#### THE DATA

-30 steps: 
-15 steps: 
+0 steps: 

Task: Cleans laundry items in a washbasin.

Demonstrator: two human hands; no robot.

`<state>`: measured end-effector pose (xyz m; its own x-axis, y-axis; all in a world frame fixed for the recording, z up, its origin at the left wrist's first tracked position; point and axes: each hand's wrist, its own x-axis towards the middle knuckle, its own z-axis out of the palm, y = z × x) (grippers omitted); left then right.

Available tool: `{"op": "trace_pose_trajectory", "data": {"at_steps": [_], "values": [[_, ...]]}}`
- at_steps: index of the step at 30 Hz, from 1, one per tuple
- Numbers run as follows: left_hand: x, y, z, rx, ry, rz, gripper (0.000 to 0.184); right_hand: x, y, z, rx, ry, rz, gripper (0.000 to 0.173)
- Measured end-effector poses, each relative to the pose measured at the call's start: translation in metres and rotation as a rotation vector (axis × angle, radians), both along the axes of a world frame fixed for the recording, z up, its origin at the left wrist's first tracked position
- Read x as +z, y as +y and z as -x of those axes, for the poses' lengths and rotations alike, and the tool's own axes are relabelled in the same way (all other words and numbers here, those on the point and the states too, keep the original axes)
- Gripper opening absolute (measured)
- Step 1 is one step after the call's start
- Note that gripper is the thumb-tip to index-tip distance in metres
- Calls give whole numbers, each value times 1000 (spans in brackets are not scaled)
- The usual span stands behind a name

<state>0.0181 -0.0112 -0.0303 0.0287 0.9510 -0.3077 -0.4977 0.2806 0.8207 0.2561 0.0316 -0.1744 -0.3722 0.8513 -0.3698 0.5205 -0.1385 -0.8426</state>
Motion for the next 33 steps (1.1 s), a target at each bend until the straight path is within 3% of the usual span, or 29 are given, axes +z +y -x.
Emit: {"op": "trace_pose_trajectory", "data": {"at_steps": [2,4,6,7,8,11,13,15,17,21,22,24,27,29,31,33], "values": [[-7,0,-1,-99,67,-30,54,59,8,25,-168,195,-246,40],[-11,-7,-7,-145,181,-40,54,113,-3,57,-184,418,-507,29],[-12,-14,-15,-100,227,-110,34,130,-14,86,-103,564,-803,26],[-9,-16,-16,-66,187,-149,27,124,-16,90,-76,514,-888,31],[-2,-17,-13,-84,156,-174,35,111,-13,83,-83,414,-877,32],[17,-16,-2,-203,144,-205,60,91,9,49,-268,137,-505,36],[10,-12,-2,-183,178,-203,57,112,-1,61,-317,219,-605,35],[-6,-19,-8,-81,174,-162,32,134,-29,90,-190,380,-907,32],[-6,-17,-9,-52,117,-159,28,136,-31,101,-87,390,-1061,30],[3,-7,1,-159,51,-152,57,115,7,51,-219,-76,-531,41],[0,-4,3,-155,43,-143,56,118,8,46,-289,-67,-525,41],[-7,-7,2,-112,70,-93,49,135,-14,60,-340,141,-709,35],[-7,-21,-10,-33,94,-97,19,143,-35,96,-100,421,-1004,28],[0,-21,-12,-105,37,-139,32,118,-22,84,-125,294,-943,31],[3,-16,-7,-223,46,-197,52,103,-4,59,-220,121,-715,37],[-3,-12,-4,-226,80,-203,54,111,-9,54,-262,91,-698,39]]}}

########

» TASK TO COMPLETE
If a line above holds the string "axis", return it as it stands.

» RESPONSE TO THE EXERCISE
`<state>`: measured end-effector pose (xyz m; its own x-axis, y-axis; all in a world frame fixed for the recording, z up, its origin at the left wrist's first tracked position; point and axes: each hand's wrist, its own x-axis towards the middle knuckle, its own z-axis out of the palm, y = z × x) (grippers omitted); left then right.
- Measured end-effector poses, each relative to the pose measured at the call's start: translation in metres and rotation as a rotation vector (axis × angle, radians), both along the axes of a world frame fixed for the recording, z up, its origin at the left wrist's first tracked position

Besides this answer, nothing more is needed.